While we were here in Provo, Hailey and I went on a “daddy-daughter” date to the movie Sherlock Holmes. It was fun to be with her. When she was younger, we always went on daddy-daughter dates. She and Anna Rose would alternate weeks. We either went to the museum or to a movie or to ice cream. It was always their pick as to where we would go. When I went to visit my parents in Quartzsite, Arizona, when they play snowbirds, I would either take one of the girls or the whole family. We enjoyed being together, taking walks out in the desert, negotiating for some trinket in Mexico, sauntering through acres and acres of flea markets in Quartzsite, or eating date shakes on one of the date farms around Yuma.

I could write piles and piles of stuff about Hailey and why I am proud of her. But the number one reason is that I love her, and I enjoy being her father and watching her grow and develop. It seems that her teenage years zipped by so rapidly. But when I think about all of things that she did during those times, I have to wonder when she found time to complete them all.

Hailey, congratulations! At 21, you are a college and university graduate are married to a great young man. Together you will continue to grow and develop even more talents. I know you expect to do that, I know that your Mother and I expect that, and I know that Heavenly Father expects you to rise to your birthright and become the Queen you are destined to become.

I love you tons and tons.


Tuesday, April 20, 2010

Crayons Used to Come in Plain Brown and Green or Bus Barns Are Off Limits to First Graders

Before my first year of school, we moved from Idaho Falls to Menan, about 18 miles north of Idaho Falls. Since I arrived just after school had finished, I missed the opportunity to go to summer kindergarten. My mother told me it was all right because I was from the big city and I had an older brother and sister who taught me everything they knew when they came home from school. So we spent the summer roaming the woods in back of Hunting’s, riding bikes to and from Spring Creek, finding pop bottles, and trading them at the Menan Store for winner suckers, penny candy, and Big Hunks.

Summer fled by, like all summers do, and school lurked closer and closer until the day arrived. We purchased our new school duds at JC Penny, either the one where my great-aunt Enid worked or the old JC Penny in downtown Idaho Falls.

I remember getting my shots, and tearing off the scab on the corner of the kitchen cabinet when I didn’t turn quickly enough to get away from my brother. It hurt so badly I thought I was going to die. Nonetheless, the ripped scab did not deter my mother from taking me to school that first day. With me in school, it meant three of her six children gone between 8:00 a.m. and 3:15 p.m., surely a great relief to her.
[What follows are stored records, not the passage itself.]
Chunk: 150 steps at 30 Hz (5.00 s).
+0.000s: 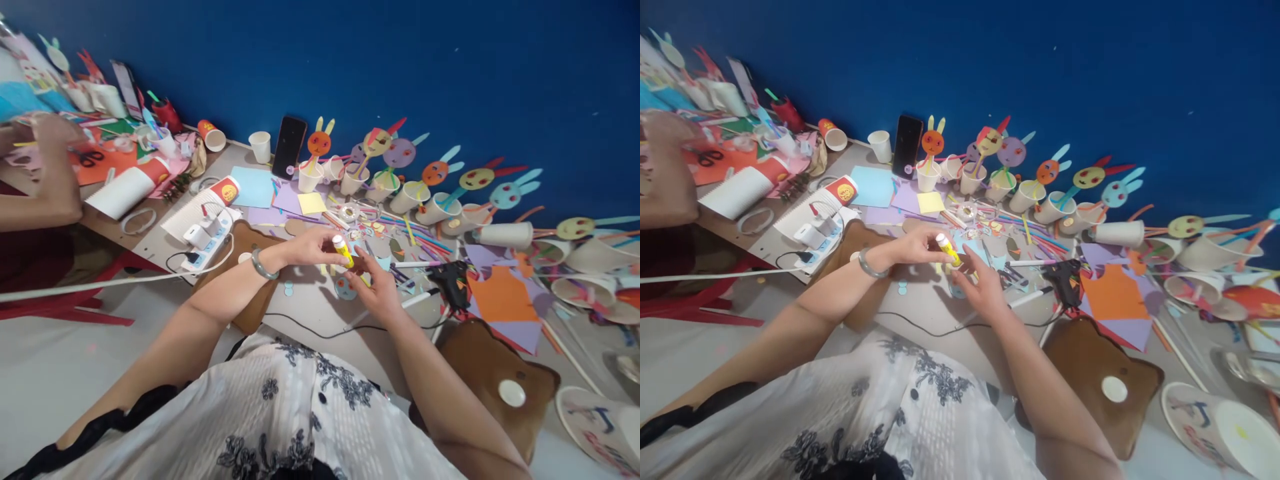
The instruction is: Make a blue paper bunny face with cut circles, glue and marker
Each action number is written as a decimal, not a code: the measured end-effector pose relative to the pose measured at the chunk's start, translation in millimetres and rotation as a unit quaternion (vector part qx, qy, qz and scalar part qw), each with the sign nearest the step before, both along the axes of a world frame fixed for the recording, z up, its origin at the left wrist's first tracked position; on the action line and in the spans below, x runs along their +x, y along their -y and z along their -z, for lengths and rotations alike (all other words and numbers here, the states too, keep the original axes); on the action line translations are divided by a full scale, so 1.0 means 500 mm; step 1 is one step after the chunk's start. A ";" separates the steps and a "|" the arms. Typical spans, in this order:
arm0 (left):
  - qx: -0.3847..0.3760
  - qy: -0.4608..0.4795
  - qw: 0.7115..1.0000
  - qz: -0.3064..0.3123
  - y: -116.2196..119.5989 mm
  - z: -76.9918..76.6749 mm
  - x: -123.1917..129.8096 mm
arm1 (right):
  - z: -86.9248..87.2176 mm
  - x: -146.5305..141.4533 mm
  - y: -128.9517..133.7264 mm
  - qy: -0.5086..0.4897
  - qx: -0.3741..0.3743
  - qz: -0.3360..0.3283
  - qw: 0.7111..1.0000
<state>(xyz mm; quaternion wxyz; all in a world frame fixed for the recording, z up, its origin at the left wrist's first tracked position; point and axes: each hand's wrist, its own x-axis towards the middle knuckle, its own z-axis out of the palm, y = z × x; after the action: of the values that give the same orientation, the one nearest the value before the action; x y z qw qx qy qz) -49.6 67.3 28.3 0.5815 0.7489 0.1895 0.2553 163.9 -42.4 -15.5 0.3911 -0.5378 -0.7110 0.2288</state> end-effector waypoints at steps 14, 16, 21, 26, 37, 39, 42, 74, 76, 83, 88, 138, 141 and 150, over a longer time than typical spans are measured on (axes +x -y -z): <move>0.096 -0.235 0.967 0.036 -0.065 -0.009 0.045 | -0.019 0.021 -0.033 -0.170 -0.017 0.108 0.979; 0.137 -0.340 0.930 0.029 -0.076 -0.020 0.034 | -0.017 0.031 -0.039 -0.189 0.015 0.145 0.971; 0.182 -0.471 0.862 0.036 -0.052 -0.029 0.027 | 0.003 0.035 -0.041 -0.193 0.028 0.154 0.969; 0.201 -0.483 0.852 0.018 -0.034 -0.027 0.040 | 0.014 0.015 -0.030 -0.164 0.004 0.104 0.981; 0.222 -0.429 0.875 0.032 -0.072 0.031 0.028 | 0.022 -0.027 -0.014 -0.126 -0.034 0.040 0.991; 0.214 -0.406 0.887 0.041 -0.070 0.034 0.034 | 0.027 -0.032 -0.013 -0.106 -0.027 0.031 0.994; 0.204 -0.369 0.905 0.062 -0.067 0.036 0.043 | 0.029 -0.035 -0.012 -0.060 -0.006 0.022 0.998; 0.187 -0.422 0.886 0.048 -0.052 0.022 0.060 | 0.057 -0.030 -0.029 0.187 0.062 -0.076 0.977; 0.195 -0.424 0.883 0.049 -0.050 0.020 0.060 | 0.056 -0.030 -0.029 0.185 0.064 -0.078 0.977; 0.211 -0.415 0.884 0.054 -0.052 0.020 0.057 | 0.050 -0.032 -0.017 0.128 0.029 -0.044 0.990; 0.210 -0.410 0.886 0.052 -0.058 0.027 0.057 | 0.053 -0.034 -0.014 0.094 0.037 0.008 0.995; 0.229 -0.461 0.854 0.070 -0.055 0.011 0.059 | 0.042 -0.027 -0.014 0.064 0.028 0.011 0.997; 0.227 -0.465 0.853 0.072 -0.054 0.010 0.059 | 0.046 -0.031 -0.013 0.042 0.040 0.057 0.997; 0.216 -0.447 0.866 0.067 -0.057 0.017 0.055 | 0.047 -0.023 -0.020 0.096 0.028 -0.018 0.995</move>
<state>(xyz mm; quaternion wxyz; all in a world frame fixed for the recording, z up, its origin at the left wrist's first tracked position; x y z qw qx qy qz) -22.4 95.5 19.6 0.2737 0.9006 0.3188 -0.1113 152.2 -32.3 -39.2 0.3319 -0.5328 -0.7612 0.1630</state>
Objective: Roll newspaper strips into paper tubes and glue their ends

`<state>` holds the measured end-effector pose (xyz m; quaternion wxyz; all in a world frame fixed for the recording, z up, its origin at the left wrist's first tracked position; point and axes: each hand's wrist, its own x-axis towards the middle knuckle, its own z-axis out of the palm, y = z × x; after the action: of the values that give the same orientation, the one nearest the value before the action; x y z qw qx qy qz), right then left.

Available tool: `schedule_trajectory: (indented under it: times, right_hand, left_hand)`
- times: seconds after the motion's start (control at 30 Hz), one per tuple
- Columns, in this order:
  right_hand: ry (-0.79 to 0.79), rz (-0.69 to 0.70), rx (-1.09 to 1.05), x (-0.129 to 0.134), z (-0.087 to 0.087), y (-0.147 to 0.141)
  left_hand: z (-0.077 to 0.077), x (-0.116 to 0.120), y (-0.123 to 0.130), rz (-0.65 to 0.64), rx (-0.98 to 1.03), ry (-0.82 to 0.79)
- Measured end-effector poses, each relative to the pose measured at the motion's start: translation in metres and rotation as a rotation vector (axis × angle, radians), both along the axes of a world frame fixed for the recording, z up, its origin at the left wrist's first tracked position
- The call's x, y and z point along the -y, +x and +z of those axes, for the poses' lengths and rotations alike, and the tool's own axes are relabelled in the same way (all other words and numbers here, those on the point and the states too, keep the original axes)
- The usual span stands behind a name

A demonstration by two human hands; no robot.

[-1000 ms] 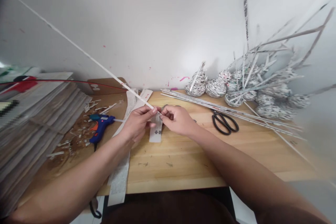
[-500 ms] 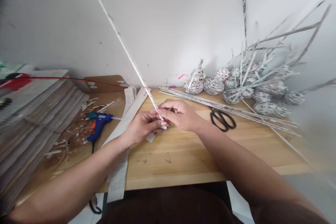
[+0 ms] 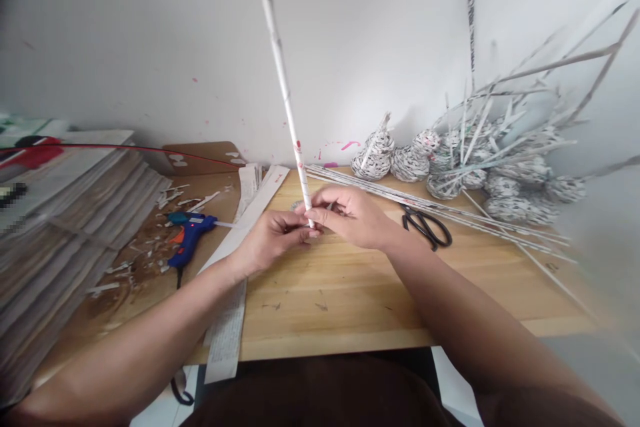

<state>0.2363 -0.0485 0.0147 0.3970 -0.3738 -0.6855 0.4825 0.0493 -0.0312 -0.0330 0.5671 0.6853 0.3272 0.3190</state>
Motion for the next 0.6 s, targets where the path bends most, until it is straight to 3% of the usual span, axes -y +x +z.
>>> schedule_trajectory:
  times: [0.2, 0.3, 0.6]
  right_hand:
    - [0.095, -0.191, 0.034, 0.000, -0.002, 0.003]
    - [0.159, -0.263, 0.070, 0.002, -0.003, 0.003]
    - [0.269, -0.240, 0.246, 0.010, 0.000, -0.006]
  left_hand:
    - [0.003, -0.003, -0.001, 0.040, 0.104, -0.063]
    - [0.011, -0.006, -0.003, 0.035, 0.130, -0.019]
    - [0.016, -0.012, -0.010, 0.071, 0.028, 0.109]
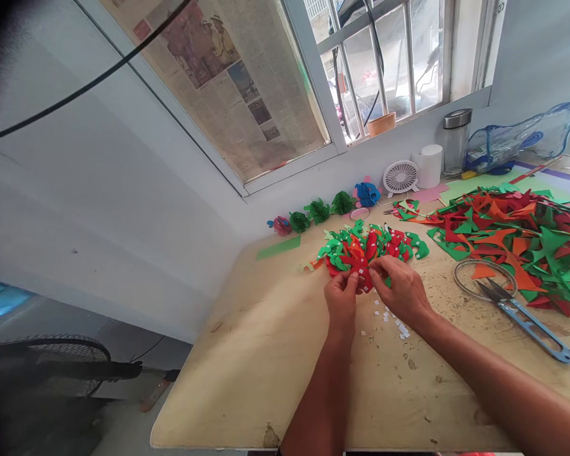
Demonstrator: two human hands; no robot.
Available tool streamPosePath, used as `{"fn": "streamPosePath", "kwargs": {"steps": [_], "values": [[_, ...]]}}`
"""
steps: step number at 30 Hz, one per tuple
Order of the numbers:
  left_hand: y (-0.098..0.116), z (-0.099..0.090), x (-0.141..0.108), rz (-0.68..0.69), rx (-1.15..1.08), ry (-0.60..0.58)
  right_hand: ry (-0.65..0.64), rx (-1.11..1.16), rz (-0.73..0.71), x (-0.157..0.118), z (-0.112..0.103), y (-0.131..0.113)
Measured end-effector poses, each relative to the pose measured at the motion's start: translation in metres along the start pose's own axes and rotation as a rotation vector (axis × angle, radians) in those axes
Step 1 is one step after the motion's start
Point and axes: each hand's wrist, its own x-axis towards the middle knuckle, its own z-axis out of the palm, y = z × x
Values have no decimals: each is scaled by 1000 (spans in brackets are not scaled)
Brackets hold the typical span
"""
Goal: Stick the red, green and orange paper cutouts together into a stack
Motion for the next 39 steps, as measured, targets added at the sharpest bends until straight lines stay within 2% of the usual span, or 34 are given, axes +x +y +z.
{"fn": "streamPosePath", "kwargs": {"steps": [4, 10, 16, 23, 30, 39], "values": [[-1, -1, -3, 114, 60, -53, -111, 41, 48, -2, 2, -2], [-4, -2, -5, 139, 107, -92, -159, 128, 160, 0, 7, 4], [-6, -4, -5, 216, 186, -142, -230, 349, 250, 4, 7, 10], [-6, -5, -7, 279, 226, -182, -224, 324, 300, 5, 5, 10], [-7, -3, -8, 321, 273, -171, -205, 334, 330, 4, 4, 8], [2, 0, -10, 246, 211, -142, -239, 450, 345, 4, 5, 7]]}}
Because of where we lived and because of our school district’s propensity to bus everyone everywhere for every grade, it touched me to start my educational career at Lewisville Elementary, an elementary school about three or four miles from Menan. I did not mind the opportunity to ride the bus. I had never ridden the bus, and the ride sounded like an adventure. The adventure lasted about four days.

The first day of school at Lewisville Elementary was full of discoveries, my first being my sister Telecia being assigned to another elementary, just a couple of blocks from my house. The thoughts of staying there alone without someone I knew caused me enough anxiety. I did what most first graders did—I started crying and moaning about Telecia having to go to another school. I just couldn’t take being left alone. Mrs. Williamson, the principal, stepped up and let my mother know that she could change Telecia to Lewisville Elementary. That assuaged my crying for a bit.

Of course, Telecia was not particularly happy that she had to stay at Lewisville with her little brother. Somehow my crying created a sense of sisterly love to exude from her, and she reluctantly stayed. I think I forgot about her after a couple of days after I became entrenched in the educational process. Unfortunately for Telecia, she had to stay for the entire school year.

Mrs. Williams, my first grade teacher led me to my desk, the old wood bench kind, ornate steel legs and a flip top desk. We had about five or six in a row. One of our first assignments was to color a picture. Unfortunately, I didn’t have any Crayons. The schools didn’t offer lists then so we usually waited until after the first day to see what we all needed and then headed to the store to buy the goods.

Since I wanted to participate in the lesson, I turned around to the kid behind me and asked to borrow a Crayon. He let me have a green or brown one, one of the six he had. He introduced himself as Jon Poulter, also from Menan. Because of that crayon we became good friends throughout our entire school career.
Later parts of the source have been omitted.